◆ Data extracts
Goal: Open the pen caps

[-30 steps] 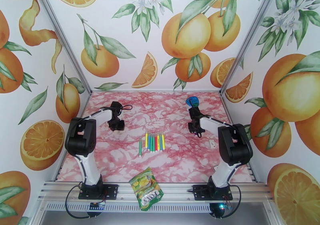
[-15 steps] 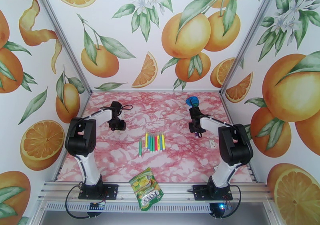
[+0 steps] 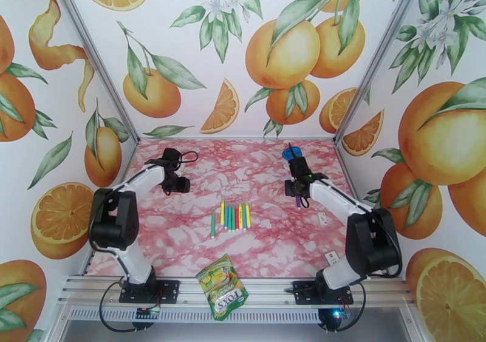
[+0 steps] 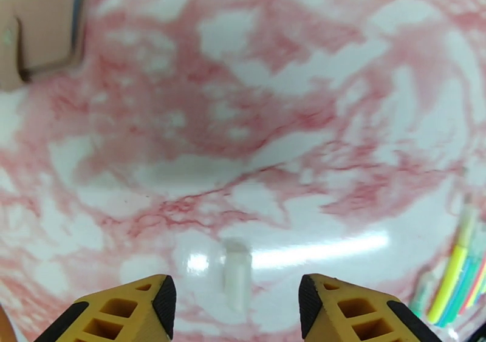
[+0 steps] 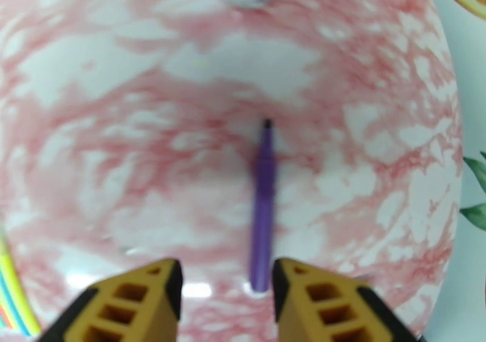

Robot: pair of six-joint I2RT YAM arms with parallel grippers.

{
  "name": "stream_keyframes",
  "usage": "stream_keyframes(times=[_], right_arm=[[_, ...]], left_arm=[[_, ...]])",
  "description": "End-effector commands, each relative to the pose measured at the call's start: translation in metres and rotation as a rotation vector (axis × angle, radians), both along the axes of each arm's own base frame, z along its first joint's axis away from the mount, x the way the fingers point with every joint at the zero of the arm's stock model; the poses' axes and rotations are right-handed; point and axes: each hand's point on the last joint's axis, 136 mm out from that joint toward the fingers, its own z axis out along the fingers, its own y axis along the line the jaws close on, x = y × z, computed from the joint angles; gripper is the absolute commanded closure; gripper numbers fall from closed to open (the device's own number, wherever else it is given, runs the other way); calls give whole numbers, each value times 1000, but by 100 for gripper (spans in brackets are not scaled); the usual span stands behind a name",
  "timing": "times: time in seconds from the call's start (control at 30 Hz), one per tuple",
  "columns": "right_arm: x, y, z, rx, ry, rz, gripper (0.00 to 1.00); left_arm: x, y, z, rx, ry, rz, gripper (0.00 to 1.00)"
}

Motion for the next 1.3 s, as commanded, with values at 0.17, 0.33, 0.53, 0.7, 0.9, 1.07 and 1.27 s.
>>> stream_keyframes(times=[0.17, 0.33, 0.53, 0.7, 0.9, 1.07, 1.27], right_arm=[[-34, 89, 6, 220, 56, 244, 50], [-54, 125, 2, 296, 102, 326, 49], [-71, 154, -11, 375, 160, 395, 48], [-80, 170, -19, 379, 189, 419, 48], [-85, 185, -35, 373, 227, 423, 50], [-84, 187, -49, 355, 252, 403, 53], [-82, 186, -63, 317, 276, 392, 54]], left_arm=[[9, -47, 64, -259, -249, -100, 34], [6, -68, 86, -400, -331, -153, 30], [6, -70, 95, -446, -379, -128, 21], [4, -72, 97, -458, -385, -136, 19], [4, -68, 96, -439, -390, -116, 19], [5, -65, 100, -426, -406, -102, 19], [4, -63, 96, -415, -398, -99, 19]])
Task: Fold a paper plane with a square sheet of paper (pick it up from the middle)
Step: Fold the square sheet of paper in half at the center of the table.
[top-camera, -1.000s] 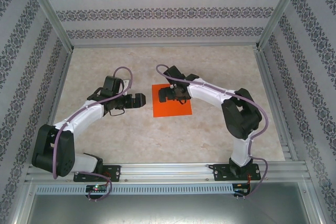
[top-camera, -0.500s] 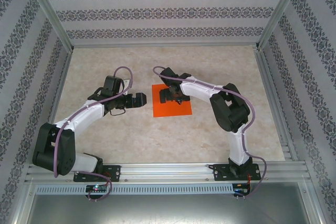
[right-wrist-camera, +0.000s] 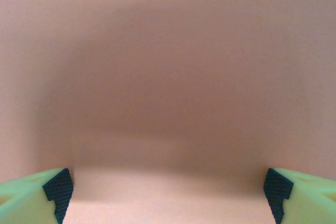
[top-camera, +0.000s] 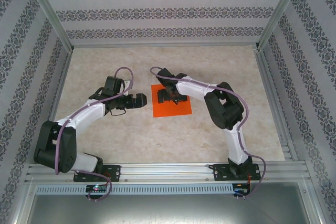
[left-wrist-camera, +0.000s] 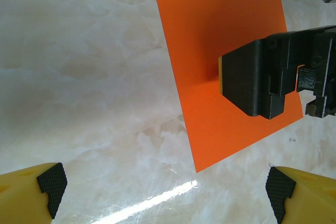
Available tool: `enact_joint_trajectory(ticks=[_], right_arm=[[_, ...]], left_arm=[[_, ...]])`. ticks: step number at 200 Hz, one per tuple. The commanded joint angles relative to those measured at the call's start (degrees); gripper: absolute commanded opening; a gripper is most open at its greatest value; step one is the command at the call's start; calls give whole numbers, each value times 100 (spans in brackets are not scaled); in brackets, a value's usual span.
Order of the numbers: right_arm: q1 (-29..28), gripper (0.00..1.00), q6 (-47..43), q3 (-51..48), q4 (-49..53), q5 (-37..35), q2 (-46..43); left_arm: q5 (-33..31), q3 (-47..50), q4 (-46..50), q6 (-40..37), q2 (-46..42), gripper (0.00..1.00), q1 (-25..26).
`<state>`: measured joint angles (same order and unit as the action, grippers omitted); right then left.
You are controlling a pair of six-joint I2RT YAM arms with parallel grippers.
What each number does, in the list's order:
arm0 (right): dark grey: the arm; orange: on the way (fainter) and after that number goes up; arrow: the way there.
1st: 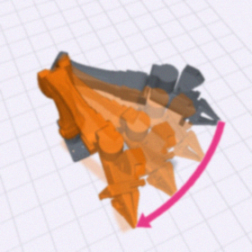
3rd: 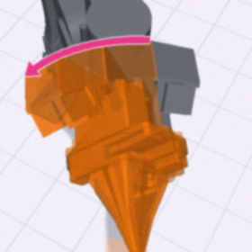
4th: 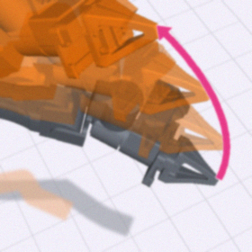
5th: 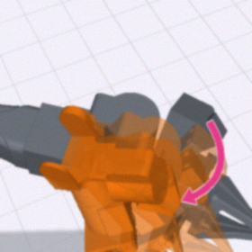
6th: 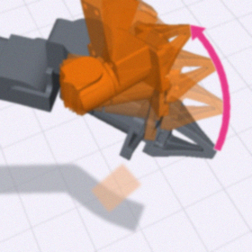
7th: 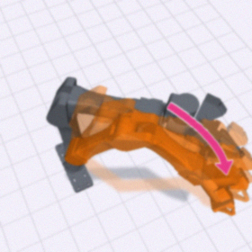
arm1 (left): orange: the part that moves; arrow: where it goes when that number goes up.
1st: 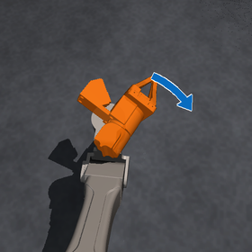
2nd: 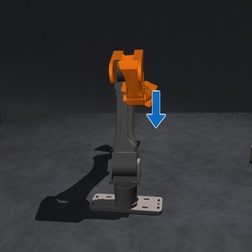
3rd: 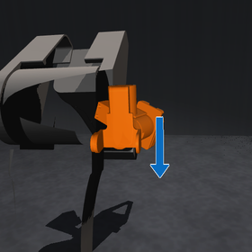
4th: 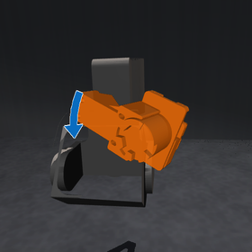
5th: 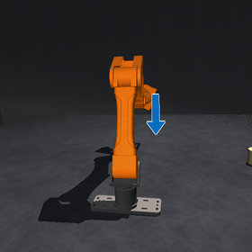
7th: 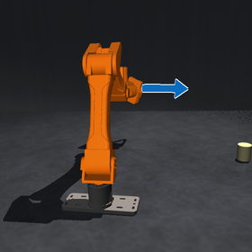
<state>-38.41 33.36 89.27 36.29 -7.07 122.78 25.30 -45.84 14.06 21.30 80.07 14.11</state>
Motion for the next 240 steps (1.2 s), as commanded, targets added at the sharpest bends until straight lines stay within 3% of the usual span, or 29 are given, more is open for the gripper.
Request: enact_joint_trajectory(ticks=[1, 88, 118, 167, 206, 240], right_arm=[[-48, 94, 166, 35, 88, -21, 320], [-105, 88, 118, -7, 264, -251, 513], [-92, 81, 109, -18, 190, -226, 408], [-82, 62, 40, 24, 148, -239, 222], [-83, 37, 12, -49, -38, -168, -49], [-94, 26, -34, -227, -405, 136, -457]], left_arm=[[86, 80, -132, 17, 61, 100, -80], [159, 39, -106, 7, 184, 100, -76], [179, 44, -113, 13, 197, 100, -83], [183, 40, -89, 25, 184, 100, -78], [179, 38, -80, 41, 184, 100, -80], [74, -29, 78, 94, 115, 100, -77]])
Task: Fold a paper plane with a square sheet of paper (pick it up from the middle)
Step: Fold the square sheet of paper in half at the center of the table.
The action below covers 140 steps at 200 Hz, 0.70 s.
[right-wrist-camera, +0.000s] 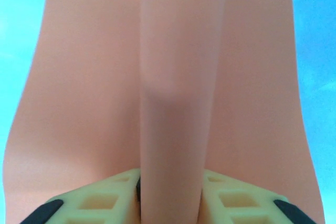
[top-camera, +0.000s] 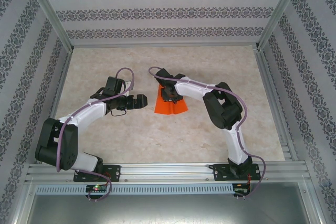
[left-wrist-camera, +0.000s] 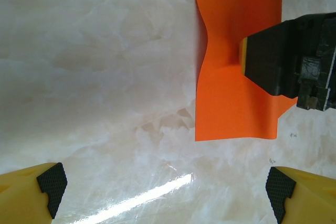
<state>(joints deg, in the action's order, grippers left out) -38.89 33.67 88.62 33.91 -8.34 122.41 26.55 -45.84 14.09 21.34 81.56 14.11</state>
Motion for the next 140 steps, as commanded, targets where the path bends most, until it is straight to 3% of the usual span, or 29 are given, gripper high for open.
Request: enact_joint_trajectory(ticks=[1, 42, 90, 117, 140], right_arm=[[-47, 26, -59, -170, -184, 276, -437], [-53, 22, 30, -439, -592, 889, -1216], [100, 20, 745, -1327, -2016, 2414, -2107], [276, 20, 1439, -2126, -3233, 3205, -2436], [515, 20, 1745, -2761, -3807, 3580, -2428]], left_arm=[[-56, -29, 89, 98, -47, 100, -80], [-358, -133, 538, 186, -686, 100, -78], [-517, -411, 1116, 188, -1433, 100, -119], [-254, -440, 1029, 327, -1542, 100, -141], [378, -312, 516, 605, -1257, 100, -143]])
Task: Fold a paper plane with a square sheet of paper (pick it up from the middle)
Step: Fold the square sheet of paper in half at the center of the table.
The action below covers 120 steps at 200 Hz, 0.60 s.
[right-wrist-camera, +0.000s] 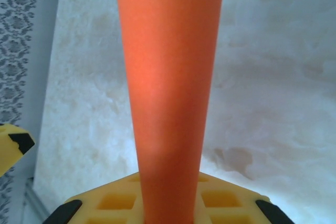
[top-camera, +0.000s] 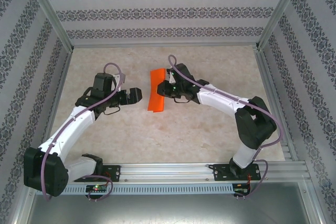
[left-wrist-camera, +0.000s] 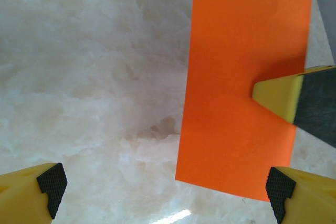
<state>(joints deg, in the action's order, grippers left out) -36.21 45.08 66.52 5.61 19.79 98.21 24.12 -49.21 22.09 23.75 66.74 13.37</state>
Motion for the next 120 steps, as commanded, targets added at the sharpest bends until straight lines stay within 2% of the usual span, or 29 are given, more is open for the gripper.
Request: enact_joint_trajectory(ticks=[1, 21, 44, 90, 120], right_arm=[[259, 20, 619, -578, -1006, 787, -6], [404, 20, 790, -1078, -1540, 989, 44], [537, 21, 791, -1374, -1832, 1279, 226], [788, 24, 529, -1722, -1863, 1457, 404], [895, 27, 346, -1806, -1779, 1465, 470]], left_arm=[[647, 30, -310, 375, 252, 100, -65], [1105, 142, -734, 624, 639, 99, -45], [1258, 191, -1115, 817, 976, 98, 98], [1359, -29, -1663, 1145, 1846, 88, 488], [1119, -298, -1764, 1237, 2400, 79, 887]])
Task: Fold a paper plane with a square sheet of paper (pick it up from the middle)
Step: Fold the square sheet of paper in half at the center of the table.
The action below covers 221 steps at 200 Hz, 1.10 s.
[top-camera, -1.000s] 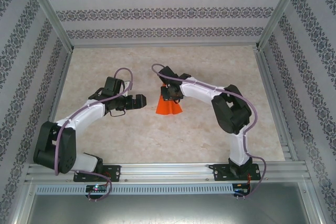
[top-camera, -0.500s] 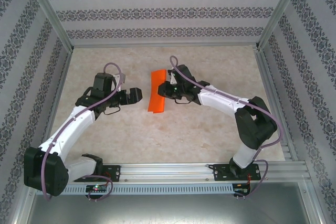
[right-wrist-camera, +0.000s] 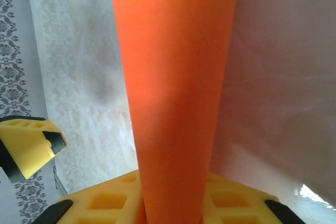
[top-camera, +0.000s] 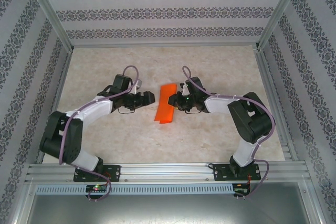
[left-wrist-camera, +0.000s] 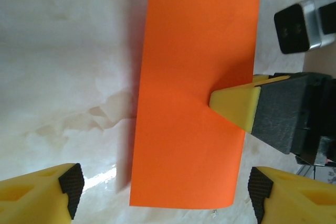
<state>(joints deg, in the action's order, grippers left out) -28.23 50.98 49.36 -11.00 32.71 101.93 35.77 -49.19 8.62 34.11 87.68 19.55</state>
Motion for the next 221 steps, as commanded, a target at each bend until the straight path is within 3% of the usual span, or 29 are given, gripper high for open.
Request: enact_joint_trajectory(ticks=[1, 24, 53, 89, 149, 221], right_arm=[[102, 27, -245, -97, -120, 178, 99], [175, 30, -322, -191, -196, 207, 125], [221, 31, -446, -218, -133, 223, 117], [259, 33, -510, -258, -142, 222, 160], [296, 43, -792, -228, 257, -15, -55], [249, 52, -1506, 101, 1668, -1057, -393]], left_arm=[[-49, -305, -424, 206, 326, 79, 282], [-215, -482, -502, 263, 740, 71, 558], [-286, -696, -457, 245, 1178, 53, 764], [-383, -846, -457, 248, 1634, 44, 1001], [-370, -885, -501, 228, 1989, 42, 1102], [-256, -950, -587, 282, 2090, 42, 1165]])
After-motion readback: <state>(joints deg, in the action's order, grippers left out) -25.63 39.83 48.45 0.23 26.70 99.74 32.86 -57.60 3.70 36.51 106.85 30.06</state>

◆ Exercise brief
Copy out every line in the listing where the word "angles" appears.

◆ Expected answer
  "description": "End-effector commands, each relative to the pose measured at the call's start: translation in metres and rotation as a rotation vector (axis × angle, radians), both along the axes of each arm's own base frame, z along its first joint's axis away from the mount, x the way the fingers point with every joint at the zero of the arm's stock model; the poses' axes and rotations are right-handed; point and axes: each hand's point on the last joint's axis, 136 mm out from that joint toward the fingers, its own z axis out along the fingers, its own y axis along the line the jaws close on, x = y × z, computed from the joint angles; gripper is the absolute commanded closure; gripper numbers fall from closed to open (the device's own number, wherever else it is given, runs the other way); calls give whole numbers, each value times 1000, but by 100 for gripper (spans in brackets are not scaled); the usual span stands behind a name",
Available tool: `enact_joint_trajectory(ticks=[_], right_arm=[[_, ...]], left_arm=[[_, ...]])`. ticks: step number at 200 Hz, one per tuple. The commanded joint angles relative to those measured at the call's start (degrees); gripper: absolute commanded opening; a gripper is most open at its greatest value; step one is the command at the call's start; calls give whole numbers, each value times 100 (spans in brackets are not scaled); in brackets, a value's usual span.
`<state>`: measured joint angles (same order and unit as the action, grippers omitted); right then left.

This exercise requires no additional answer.